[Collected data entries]
==============================

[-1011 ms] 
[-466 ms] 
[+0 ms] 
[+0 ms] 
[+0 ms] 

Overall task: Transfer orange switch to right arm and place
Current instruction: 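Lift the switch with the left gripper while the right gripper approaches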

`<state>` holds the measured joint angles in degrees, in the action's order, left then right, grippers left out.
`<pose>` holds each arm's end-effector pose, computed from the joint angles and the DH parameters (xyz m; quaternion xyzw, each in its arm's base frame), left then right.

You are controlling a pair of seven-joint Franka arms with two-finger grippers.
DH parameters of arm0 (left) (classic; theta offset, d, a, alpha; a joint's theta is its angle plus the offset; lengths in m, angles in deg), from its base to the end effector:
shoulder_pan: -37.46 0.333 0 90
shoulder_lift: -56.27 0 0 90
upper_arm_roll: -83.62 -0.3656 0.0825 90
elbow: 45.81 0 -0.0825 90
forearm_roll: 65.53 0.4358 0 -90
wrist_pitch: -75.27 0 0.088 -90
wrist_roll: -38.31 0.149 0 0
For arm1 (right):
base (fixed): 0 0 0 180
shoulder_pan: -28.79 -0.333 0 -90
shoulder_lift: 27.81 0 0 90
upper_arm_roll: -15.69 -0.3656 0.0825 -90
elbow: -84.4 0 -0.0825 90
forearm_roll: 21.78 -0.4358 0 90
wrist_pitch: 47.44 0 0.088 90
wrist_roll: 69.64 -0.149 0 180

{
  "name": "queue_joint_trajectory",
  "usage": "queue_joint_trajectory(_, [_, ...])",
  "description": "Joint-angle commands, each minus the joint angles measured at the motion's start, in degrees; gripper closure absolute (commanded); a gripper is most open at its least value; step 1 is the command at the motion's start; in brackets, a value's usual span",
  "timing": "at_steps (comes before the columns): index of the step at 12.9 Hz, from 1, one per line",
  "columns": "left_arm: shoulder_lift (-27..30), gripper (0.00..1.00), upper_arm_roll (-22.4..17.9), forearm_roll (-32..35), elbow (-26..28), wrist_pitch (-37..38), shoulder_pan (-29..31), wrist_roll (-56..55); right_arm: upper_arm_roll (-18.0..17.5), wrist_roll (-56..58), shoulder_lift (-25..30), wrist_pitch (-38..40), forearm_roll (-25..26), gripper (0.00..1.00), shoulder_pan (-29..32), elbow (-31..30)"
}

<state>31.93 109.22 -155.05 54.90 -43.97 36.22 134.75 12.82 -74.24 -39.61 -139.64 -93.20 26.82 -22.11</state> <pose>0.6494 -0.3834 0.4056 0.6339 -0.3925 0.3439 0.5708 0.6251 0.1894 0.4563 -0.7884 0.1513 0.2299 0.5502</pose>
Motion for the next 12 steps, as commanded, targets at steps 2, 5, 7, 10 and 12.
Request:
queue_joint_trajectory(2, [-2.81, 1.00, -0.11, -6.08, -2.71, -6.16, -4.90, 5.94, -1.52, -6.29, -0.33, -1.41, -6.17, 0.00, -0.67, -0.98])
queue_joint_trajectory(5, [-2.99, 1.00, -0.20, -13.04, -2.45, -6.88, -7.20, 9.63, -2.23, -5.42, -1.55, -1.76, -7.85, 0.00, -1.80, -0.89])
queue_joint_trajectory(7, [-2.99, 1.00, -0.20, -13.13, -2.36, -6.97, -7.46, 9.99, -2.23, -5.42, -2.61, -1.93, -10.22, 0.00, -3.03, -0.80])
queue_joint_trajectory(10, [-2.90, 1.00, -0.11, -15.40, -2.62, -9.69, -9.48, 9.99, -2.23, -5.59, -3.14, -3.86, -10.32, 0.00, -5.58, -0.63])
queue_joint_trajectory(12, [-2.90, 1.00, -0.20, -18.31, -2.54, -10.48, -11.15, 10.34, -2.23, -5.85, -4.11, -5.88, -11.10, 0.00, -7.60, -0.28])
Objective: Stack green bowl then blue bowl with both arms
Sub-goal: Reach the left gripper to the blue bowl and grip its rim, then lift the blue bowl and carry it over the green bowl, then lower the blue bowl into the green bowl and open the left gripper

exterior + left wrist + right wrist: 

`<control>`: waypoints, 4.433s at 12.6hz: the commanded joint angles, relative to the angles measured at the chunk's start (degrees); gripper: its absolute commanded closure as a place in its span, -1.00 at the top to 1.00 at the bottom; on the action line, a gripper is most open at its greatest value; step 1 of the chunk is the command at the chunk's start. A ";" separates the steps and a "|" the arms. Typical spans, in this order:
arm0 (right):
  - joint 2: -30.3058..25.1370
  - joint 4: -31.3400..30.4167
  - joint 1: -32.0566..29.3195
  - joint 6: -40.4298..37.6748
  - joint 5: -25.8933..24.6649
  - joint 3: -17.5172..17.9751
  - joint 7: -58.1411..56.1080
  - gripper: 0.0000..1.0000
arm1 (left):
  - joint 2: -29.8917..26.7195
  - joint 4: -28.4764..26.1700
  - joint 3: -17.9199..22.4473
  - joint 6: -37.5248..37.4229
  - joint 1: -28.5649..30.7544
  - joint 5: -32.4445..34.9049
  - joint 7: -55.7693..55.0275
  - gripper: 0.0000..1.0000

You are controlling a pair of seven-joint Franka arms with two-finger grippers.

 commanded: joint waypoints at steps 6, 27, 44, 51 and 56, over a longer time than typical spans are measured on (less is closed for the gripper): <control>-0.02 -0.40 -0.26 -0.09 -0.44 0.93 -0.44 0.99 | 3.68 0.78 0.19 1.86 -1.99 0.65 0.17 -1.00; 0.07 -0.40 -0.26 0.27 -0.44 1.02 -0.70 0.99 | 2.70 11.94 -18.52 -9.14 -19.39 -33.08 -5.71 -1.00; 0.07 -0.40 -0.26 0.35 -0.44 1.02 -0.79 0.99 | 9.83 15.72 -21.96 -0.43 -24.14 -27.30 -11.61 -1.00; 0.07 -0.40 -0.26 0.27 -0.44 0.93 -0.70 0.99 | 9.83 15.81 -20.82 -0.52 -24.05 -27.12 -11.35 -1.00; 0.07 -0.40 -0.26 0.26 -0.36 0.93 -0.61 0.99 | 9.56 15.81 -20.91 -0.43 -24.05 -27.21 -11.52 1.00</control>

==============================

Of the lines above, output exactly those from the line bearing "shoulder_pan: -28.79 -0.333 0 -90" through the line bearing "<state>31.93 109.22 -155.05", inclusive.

shoulder_pan: -28.79 -0.333 0 -90
shoulder_lift: 27.81 0 0 90
upper_arm_roll: -15.69 -0.3656 0.0825 -90
elbow: -84.4 0 -0.0825 90
forearm_roll: 21.78 -0.4358 0 90
wrist_pitch: 47.44 0 0.088 90
wrist_roll: 69.64 -0.149 0 180

{
  "name": "queue_joint_trajectory",
  "usage": "queue_joint_trajectory(_, [_, ...])",
  "description": "Joint-angle commands, each minus the joint angles measured at the motion's start, in degrees; gripper closure absolute (commanded); a gripper is most open at its least value; step 1 is the command at the motion's start; in brackets, a value's usual span",
  "timing": "at_steps (comes before the columns): index of the step at 12.9 Hz, from 1, one per line",
  "columns": "left_arm: shoulder_lift (-27..30), gripper (0.00..1.00), upper_arm_roll (-22.4..17.9), forearm_roll (-32..35), elbow (-26..28), wrist_pitch (-37..38), shoulder_pan (-29..31), wrist_roll (-56..55); right_arm: upper_arm_roll (-18.0..17.5), wrist_roll (-56..58), shoulder_lift (-25..30), wrist_pitch (-38..40), forearm_roll (-25..26), gripper (0.00..1.00), shoulder_pan (-29..32), elbow (-31..30)"
}

<state>31.93 109.22 -155.05 54.90 -43.97 36.22 134.75 12.82 -74.24 -39.61 -139.64 -93.20 26.82 -22.11</state> <pose>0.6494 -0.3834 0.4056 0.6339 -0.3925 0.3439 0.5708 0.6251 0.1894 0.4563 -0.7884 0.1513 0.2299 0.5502</pose>

The answer has been written out in full.